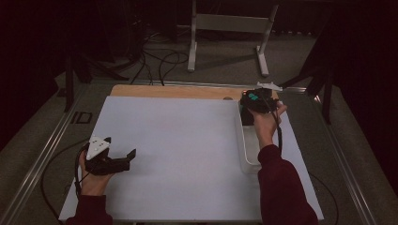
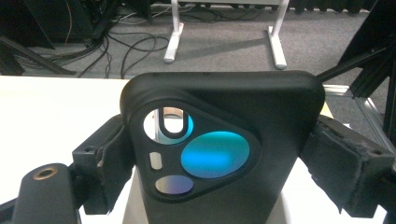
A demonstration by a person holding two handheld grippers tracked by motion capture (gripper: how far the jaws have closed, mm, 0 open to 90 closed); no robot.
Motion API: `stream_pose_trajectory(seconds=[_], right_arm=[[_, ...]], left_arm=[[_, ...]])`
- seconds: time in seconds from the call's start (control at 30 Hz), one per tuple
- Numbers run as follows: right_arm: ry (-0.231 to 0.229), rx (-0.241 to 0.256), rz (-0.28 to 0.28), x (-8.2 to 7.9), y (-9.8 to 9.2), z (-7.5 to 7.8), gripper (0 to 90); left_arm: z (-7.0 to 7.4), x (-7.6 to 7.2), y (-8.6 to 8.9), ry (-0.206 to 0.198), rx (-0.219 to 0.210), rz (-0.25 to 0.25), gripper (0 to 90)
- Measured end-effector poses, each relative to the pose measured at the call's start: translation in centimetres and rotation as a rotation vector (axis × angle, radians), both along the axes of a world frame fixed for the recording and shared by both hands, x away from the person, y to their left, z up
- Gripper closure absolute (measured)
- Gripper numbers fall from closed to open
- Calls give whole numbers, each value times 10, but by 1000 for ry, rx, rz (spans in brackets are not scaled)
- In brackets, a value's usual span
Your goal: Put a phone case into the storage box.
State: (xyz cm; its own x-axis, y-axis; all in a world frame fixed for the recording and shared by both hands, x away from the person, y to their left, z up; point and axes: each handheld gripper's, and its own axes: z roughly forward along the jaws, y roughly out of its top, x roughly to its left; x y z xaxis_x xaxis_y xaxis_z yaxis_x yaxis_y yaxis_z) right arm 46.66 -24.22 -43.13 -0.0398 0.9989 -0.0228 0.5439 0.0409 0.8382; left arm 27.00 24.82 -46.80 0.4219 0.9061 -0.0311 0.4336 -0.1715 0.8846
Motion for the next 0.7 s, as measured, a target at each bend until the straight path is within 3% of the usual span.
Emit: stream_pose_trajectory(seconds=[0.33,0.7], right_arm=[[9,-11,-26,5,4,-6,135],[20,-2,-20,9,3,-9,120]], left_arm=[[0,0,0,0,-1,-2,0],[-1,1,0,3,-2,-1,0]])
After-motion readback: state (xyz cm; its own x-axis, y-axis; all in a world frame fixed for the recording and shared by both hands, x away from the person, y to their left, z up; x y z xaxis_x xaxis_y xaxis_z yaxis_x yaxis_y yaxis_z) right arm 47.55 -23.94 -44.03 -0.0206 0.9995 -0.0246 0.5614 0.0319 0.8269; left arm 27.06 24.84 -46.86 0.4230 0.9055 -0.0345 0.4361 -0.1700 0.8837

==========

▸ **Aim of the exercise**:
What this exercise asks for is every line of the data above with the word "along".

▸ **Solution to this exercise**:
- Measured end-effector poses, each relative to the pose measured at the call's start: translation in centimetres and rotation as a rotation vector (axis × angle, radians), both along the axes of a world frame fixed for the recording and shared by both hands, x away from the person, y to their left, z up
State: (xyz cm; its own x-axis, y-axis; all in a world frame fixed for the recording and shared by both hands, x away from the person, y to their left, z up; point and axes: each handheld gripper's, and its own axes: z roughly forward along the jaws, y roughly out of its top, x roughly to its left; x y z xaxis_x xaxis_y xaxis_z yaxis_x yaxis_y yaxis_z) right arm 46.66 -24.22 -43.13 -0.0398 0.9989 -0.0228 0.5439 0.0409 0.8382; left arm 27.00 24.82 -46.80 0.4219 0.9061 -0.0311 0.4336 -0.1715 0.8846

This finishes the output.